Phospholipids are amphipathic - in other words they are simultaneously hydrophobic and hydrophilic. They have hydrophobic carbon tails and hydrophilic head groups. Because the carbon chains are repulsed by water, phospholipids come together so that their carbon tails are touching and the polar heads face out in either direction. These hydrophobic interactions ultimately form a phospholipid bilayer.

Hydrogen bonds are the strongest of the intermolecular forces. However, that strength is little in comparison the strength of intramolecular forces, such as ionic and covalent bonds. The strongest of the listed forces is covalent bonds, followed by ionic bonds, hydrogen bonds, and then finally London dispersion forces.

Hydrogen bonds are important in biochemistry because of the incredible effect that they have on life due to their relative strength. But remember, this strength is not nearly as as strong as the covalent and ionic bonds, which actually hold atoms within the same molecule together. 

Note, hydrogen bonds can be either an intermolecular or an intramolecular force. A hydrogen bond is considered intramolecular if it is occurring between different molecules, and intermolecular if it is occurring within the same molecule.

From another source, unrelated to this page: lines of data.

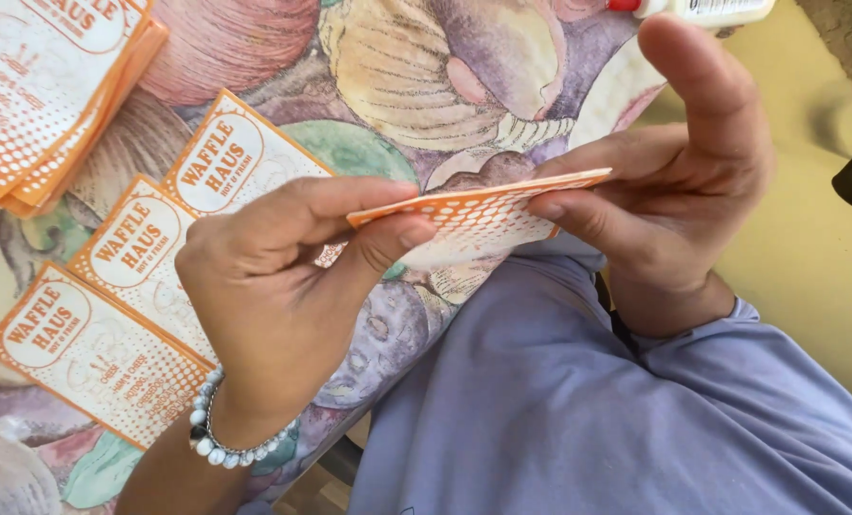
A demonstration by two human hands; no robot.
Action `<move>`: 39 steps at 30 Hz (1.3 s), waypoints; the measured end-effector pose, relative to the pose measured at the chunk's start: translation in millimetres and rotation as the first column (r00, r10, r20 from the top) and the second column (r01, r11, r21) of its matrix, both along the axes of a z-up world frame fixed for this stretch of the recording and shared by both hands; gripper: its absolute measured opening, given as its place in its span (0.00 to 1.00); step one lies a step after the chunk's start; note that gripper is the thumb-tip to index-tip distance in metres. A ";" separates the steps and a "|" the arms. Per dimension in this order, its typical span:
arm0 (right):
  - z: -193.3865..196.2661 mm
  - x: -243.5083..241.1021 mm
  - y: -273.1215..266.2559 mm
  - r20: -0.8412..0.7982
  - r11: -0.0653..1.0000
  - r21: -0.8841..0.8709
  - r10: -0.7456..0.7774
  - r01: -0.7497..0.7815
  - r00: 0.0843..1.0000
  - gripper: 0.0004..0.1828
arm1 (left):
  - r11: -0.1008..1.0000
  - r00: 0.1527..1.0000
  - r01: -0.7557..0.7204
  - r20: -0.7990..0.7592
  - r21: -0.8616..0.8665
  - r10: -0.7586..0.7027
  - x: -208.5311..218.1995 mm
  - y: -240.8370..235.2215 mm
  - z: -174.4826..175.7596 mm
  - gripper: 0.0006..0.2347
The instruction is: Applying glue to paper templates and folding them to assemble small packets.
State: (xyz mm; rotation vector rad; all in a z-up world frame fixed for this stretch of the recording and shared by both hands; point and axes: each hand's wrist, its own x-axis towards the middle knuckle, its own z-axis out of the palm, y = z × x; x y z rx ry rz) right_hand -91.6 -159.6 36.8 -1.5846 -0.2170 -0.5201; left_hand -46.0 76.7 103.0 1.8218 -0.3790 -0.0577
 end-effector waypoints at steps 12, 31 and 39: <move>26.3 -0.5 8.4 0.020 0.982 -0.190 0.019 -0.015 1.000 0.17 | 0.999 0.985 0.034 0.168 0.022 -0.037 -15.9 13.6 12.0 0.06; 69.7 14.4 16.1 0.063 0.869 -0.485 0.141 -0.094 0.988 0.16 | 0.991 0.871 0.082 0.475 0.105 -0.122 -14.1 18.8 9.3 0.03; 83.0 20.6 39.4 0.324 0.658 -0.743 0.188 0.126 0.927 0.14 | 0.991 0.844 0.117 0.520 0.062 -0.132 -10.2 24.2 12.7 0.03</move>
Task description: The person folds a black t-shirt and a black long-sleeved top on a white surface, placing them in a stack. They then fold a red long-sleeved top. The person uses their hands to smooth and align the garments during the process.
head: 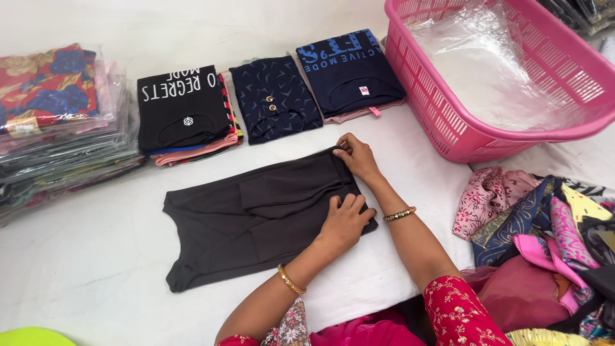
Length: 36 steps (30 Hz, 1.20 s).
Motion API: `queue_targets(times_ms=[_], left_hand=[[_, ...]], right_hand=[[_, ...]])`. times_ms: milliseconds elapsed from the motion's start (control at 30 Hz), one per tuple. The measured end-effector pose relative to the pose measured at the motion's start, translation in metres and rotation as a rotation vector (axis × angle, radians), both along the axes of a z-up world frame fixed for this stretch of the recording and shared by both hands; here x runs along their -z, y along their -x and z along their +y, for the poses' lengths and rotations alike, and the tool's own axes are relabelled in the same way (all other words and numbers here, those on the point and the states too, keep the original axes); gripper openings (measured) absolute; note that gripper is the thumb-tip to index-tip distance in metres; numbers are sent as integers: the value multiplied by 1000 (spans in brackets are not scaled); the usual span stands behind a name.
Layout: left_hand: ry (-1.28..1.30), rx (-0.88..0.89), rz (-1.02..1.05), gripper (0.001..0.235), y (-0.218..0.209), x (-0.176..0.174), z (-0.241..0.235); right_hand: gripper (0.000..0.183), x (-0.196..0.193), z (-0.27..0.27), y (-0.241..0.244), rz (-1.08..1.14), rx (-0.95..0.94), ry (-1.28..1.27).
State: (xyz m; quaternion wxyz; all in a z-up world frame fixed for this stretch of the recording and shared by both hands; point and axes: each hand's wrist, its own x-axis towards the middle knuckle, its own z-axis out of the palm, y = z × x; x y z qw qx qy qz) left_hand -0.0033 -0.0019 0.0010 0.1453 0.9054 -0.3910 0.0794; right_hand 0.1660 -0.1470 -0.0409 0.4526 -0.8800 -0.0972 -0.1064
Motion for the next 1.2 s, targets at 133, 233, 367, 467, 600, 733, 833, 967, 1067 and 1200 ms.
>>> queue_targets(times_ms=[133, 233, 367, 467, 600, 733, 833, 967, 1067, 1200], left_hand=[[62, 18, 30, 24, -4, 12, -3], [6, -58, 174, 44, -5, -5, -11], [34, -178, 235, 58, 4, -22, -17], [71, -180, 177, 50, -4, 12, -31], [145, -147, 90, 30, -11, 20, -30], [415, -140, 178, 28, 3, -16, -3], [653, -210, 254, 23, 14, -31, 24], [899, -230, 230, 19, 29, -50, 87], [971, -325, 264, 14, 47, -56, 145], [1094, -582, 188, 15, 73, -35, 221]], right_hand=[[49, -19, 0, 6, 57, -35, 3], [61, -17, -4, 5, 141, -42, 42], [71, -32, 10, 13, 119, -229, 18], [67, -28, 11, 10, 75, -100, 281], [35, -18, 5, -1, 145, -32, 271], [34, -44, 16, 4, 159, -76, -28], [43, -80, 37, 3, 77, -130, 44], [49, -110, 89, -13, 55, -333, -39], [55, -121, 153, -16, -39, -449, 107], [49, -92, 253, -26, -58, -624, 201]])
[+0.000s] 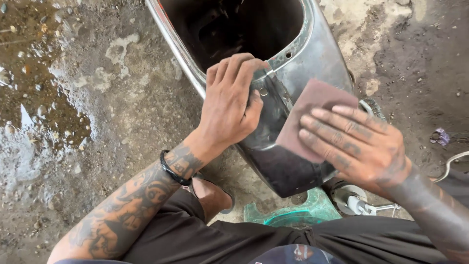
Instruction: The person sits on a small stool and sands the exterior surface of a large, hollow metal part using a sanding block. They hold the part steady with one hand while moving the sanding block back and forth across the metal surface.
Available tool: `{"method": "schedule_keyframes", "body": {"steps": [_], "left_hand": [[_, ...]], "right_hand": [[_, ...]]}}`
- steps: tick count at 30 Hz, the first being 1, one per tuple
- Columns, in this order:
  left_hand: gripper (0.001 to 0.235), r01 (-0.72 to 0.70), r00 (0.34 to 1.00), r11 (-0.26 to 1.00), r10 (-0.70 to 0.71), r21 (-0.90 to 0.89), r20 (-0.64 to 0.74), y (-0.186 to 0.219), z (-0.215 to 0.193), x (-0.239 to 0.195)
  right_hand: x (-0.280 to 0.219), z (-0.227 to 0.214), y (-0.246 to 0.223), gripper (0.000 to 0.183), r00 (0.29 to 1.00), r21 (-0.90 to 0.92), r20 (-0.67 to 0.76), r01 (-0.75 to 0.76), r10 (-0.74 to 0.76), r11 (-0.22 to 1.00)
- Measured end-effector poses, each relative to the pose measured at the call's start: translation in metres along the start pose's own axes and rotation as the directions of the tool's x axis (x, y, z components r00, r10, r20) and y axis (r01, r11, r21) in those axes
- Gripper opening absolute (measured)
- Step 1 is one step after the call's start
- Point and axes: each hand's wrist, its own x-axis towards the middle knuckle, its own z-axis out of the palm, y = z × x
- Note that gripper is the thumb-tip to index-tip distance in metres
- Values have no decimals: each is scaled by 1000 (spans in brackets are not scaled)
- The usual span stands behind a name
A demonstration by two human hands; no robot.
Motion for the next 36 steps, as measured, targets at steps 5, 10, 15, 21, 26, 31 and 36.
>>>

Hydrophobic molecules are nonpolar molecules - from the Greek "hydro-" water and "phobic" fearing. Examples of hydrophobic molecules are lipids.

A polar molecule has both positive and negative ends. This dipole can interact in many ways with other molecules, both polar and non-polar. If it interacts with a neighboring nonpolar molecule, there is an induced dipole within that neighbor resulting in a dipole-induced dipole force.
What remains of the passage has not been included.